▶ _WHAT NEEDS TO BE DONE_: Once the line holding "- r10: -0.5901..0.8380" is found in the listing below, write it out and each later line exactly, up to and including the one holding "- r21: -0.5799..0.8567".

▶ _PROVIDED DATA_:
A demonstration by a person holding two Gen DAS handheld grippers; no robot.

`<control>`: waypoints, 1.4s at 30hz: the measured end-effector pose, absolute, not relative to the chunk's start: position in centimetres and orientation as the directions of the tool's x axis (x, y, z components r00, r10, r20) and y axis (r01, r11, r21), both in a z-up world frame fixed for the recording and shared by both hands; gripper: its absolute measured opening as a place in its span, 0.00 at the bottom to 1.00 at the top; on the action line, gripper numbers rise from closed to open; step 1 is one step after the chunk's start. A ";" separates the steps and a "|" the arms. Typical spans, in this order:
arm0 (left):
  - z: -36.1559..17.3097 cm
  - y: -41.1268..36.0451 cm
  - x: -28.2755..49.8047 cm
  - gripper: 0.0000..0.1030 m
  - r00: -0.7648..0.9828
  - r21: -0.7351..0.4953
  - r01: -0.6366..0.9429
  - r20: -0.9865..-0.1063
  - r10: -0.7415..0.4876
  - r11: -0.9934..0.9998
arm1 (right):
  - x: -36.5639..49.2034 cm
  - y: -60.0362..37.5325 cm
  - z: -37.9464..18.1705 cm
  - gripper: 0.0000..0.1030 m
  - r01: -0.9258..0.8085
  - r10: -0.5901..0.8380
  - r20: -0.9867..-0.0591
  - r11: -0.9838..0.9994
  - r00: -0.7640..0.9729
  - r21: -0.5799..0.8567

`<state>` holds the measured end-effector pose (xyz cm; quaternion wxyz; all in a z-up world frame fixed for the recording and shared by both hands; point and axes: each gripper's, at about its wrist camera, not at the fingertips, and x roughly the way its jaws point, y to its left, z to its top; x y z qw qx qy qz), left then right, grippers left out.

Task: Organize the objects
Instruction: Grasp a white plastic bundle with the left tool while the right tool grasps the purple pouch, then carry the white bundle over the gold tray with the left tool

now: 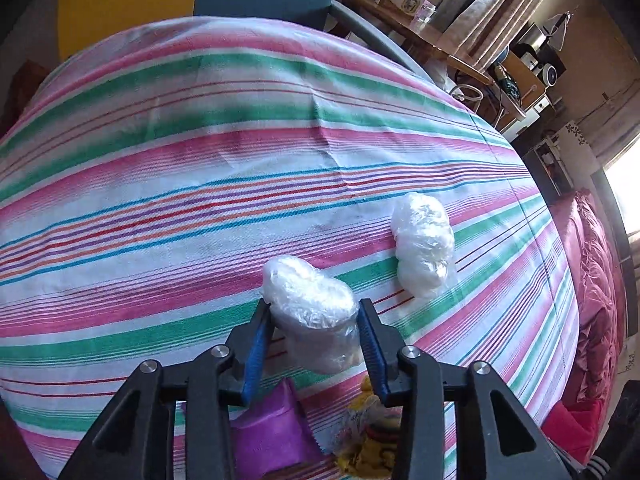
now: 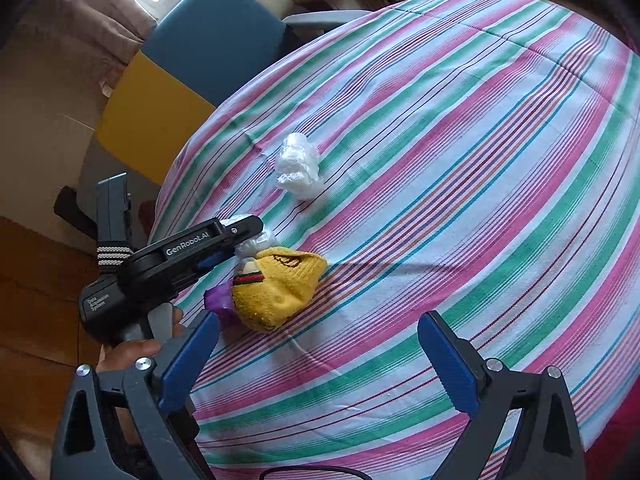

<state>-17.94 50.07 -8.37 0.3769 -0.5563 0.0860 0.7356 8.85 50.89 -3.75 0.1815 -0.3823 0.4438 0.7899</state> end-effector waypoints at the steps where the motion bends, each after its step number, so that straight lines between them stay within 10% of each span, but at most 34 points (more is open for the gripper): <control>1: -7.8 49.3 -17.9 0.41 -0.104 -0.299 -0.650 -0.876 0.471 -0.699 | 8.9 50.9 -3.7 0.97 -0.626 -0.051 -0.767 -0.543 -0.640 0.559; 13: -1.4 34.6 -12.4 0.41 -0.223 -0.262 -0.675 -0.819 0.529 -0.690 | 6.5 46.9 -1.8 0.97 -0.528 -0.003 -0.790 -0.742 -0.613 0.413; 22: -1.8 21.8 -7.9 0.41 -0.205 -0.323 -0.631 -0.808 0.553 -0.706 | 1.4 37.5 0.8 0.74 -0.156 0.121 -0.813 -0.987 -0.570 -0.037; 30: -2.5 14.5 -7.0 0.41 -0.207 -0.400 -0.532 -0.793 0.573 -0.746 | -6.8 34.8 -3.6 0.73 0.211 0.262 -0.871 -0.904 -0.417 -0.372; 35: -2.5 12.0 -6.7 0.41 -0.216 -0.440 -0.482 -0.779 0.589 -0.758 | -9.8 35.9 -6.3 0.71 0.232 0.262 -0.900 -0.906 -0.347 -0.354; 38: -2.8 11.8 -6.4 0.41 -0.210 -0.446 -0.476 -0.779 0.590 -0.758 | -10.5 36.3 -6.5 0.42 0.181 0.191 -0.924 -0.948 -0.331 -0.260; 42: -3.1 11.9 -6.2 0.41 -0.208 -0.465 -0.463 -0.770 0.603 -0.754 | -9.1 35.4 -6.4 0.36 0.154 0.144 -0.937 -0.967 -0.320 -0.201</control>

▶ _SOLUTION TO THIS EXERCISE_:
  - r10: -0.5901..0.8380
  - r20: -0.9867..-0.0591
  - r11: -0.9838..0.9994
  - r00: -0.7640..0.9729
  - r21: -0.5799..0.8567

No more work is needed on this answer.